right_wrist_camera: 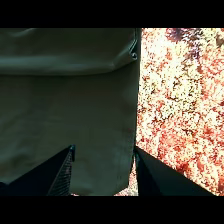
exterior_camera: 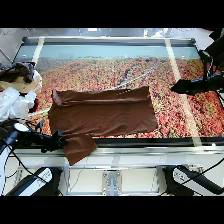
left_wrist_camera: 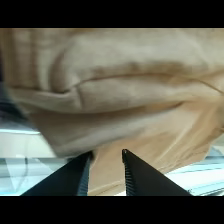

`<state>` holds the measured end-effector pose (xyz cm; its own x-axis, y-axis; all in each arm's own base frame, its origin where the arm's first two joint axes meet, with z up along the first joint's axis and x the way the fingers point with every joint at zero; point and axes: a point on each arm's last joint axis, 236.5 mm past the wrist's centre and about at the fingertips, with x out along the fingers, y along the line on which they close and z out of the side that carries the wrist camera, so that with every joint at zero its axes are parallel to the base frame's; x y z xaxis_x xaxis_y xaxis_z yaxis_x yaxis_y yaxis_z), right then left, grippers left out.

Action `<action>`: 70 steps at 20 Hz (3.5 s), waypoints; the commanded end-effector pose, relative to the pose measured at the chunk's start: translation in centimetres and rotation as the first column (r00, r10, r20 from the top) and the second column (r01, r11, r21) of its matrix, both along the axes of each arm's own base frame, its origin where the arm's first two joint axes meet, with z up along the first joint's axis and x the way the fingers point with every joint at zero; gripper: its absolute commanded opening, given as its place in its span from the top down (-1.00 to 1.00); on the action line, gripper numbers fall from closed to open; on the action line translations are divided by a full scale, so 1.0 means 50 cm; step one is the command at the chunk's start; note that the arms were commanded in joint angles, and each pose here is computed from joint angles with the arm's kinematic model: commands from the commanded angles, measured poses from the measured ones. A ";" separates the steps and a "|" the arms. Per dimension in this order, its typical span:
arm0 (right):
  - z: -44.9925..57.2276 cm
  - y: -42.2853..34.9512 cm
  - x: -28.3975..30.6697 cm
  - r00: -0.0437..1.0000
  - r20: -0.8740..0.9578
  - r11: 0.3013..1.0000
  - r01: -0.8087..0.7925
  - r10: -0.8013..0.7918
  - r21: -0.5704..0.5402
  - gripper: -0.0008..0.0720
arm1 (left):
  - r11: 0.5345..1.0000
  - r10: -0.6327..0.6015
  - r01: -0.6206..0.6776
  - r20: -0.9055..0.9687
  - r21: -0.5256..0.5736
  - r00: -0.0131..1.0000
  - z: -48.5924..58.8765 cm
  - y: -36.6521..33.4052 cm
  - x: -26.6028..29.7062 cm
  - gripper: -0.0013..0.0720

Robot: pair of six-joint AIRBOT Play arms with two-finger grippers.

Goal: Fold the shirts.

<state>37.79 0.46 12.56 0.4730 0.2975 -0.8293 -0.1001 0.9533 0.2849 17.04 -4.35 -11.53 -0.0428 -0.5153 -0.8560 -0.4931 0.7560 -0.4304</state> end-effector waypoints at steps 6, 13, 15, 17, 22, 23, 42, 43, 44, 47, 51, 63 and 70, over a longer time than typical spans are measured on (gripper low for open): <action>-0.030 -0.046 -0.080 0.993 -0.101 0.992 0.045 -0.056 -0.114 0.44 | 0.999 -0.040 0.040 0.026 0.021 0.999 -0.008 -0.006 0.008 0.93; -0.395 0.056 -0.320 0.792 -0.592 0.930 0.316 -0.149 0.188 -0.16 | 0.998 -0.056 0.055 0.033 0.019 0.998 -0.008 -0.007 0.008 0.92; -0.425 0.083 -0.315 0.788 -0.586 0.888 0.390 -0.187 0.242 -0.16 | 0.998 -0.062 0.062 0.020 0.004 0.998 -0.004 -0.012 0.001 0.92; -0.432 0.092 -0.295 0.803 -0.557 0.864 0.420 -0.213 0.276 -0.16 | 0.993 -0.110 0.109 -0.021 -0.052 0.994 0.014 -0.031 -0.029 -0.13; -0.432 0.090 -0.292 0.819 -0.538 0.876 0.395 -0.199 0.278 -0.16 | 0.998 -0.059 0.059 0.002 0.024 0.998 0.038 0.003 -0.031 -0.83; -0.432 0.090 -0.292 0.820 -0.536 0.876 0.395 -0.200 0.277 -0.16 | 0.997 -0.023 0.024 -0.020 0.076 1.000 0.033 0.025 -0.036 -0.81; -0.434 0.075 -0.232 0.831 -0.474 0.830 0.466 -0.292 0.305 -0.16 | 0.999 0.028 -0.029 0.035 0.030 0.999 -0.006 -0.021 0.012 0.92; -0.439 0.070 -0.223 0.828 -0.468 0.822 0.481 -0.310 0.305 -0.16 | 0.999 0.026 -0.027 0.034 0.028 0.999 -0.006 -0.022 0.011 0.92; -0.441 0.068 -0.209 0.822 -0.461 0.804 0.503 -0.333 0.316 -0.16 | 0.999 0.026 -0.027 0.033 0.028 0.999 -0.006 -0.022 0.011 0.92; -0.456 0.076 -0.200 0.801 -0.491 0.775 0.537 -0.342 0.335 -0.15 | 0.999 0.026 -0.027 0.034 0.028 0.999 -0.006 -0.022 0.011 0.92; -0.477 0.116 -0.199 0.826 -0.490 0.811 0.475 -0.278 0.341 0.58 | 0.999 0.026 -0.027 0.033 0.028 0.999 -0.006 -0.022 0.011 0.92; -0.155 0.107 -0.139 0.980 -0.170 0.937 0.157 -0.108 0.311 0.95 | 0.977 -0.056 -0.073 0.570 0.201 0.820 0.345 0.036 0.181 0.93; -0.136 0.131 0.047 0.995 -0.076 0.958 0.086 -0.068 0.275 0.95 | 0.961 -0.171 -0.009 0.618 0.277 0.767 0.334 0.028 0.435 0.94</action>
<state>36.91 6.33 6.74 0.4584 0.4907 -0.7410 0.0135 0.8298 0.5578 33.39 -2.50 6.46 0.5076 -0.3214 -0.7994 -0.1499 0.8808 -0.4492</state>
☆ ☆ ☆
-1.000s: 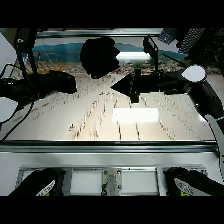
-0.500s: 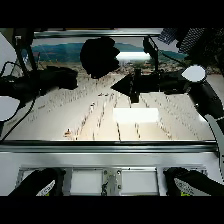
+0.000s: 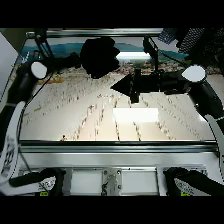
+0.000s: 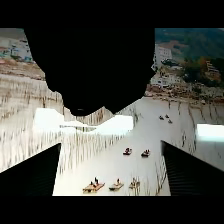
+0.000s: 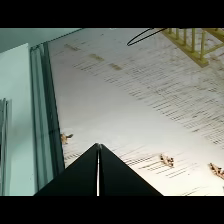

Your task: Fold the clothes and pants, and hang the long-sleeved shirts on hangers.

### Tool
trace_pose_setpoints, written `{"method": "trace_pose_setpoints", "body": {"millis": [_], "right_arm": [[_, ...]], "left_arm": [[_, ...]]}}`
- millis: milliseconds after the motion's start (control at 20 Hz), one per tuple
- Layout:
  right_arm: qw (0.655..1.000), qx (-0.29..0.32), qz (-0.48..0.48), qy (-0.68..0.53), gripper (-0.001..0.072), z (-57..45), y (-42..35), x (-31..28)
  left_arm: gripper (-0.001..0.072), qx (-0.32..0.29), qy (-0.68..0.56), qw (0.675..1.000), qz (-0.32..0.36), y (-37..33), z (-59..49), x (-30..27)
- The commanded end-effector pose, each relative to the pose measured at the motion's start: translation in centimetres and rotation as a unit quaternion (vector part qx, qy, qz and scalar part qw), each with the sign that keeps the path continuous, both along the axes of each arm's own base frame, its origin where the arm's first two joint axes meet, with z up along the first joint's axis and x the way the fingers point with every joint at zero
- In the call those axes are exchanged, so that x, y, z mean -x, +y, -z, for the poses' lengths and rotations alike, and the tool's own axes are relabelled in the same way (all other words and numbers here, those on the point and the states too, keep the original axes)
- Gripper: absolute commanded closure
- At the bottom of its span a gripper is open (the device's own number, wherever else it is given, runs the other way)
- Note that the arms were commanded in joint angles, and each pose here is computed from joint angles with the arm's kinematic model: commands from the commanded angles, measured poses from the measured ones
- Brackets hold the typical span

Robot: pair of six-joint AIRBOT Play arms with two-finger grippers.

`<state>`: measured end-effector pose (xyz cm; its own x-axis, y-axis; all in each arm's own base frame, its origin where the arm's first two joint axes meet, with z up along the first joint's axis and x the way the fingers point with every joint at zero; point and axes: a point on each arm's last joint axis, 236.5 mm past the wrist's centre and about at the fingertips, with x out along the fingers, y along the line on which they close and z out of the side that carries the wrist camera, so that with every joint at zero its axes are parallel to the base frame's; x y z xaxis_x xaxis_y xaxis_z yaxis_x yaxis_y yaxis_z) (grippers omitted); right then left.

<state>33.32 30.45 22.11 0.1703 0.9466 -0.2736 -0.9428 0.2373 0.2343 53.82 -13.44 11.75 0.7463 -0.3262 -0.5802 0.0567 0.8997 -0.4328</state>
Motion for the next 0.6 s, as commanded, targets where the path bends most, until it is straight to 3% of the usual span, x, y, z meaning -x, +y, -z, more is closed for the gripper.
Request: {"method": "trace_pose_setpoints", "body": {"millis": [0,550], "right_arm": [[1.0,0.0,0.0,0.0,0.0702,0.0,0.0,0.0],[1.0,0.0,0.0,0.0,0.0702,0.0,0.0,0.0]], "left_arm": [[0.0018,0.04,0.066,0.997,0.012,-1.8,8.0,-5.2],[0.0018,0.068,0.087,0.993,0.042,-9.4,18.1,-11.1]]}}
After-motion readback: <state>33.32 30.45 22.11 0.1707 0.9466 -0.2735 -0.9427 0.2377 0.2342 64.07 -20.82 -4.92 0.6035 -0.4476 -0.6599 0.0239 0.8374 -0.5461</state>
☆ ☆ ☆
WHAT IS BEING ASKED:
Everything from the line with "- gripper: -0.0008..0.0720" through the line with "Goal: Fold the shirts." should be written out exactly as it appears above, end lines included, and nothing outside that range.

SOLUTION TO THIS PROBLEM:
  - gripper: -0.0008..0.0720
arm1 (left):
  - r11: 0.5345..1.0000
  - r10: -0.6327..0.6015
  - r01: -0.6206..0.6776
  - r20: -0.9055..0.9687
  - r21: -0.5256..0.5736
  - r00: -0.0131..1.0000
  - z: -48.5924..58.8765 cm
  - y: -36.6521..33.4052 cm
  - x: -26.6028..29.7062 cm
  - gripper: -0.0013..0.0720

Robot: pair of six-joint AIRBOT Play arms with two-finger grippers.

Goal: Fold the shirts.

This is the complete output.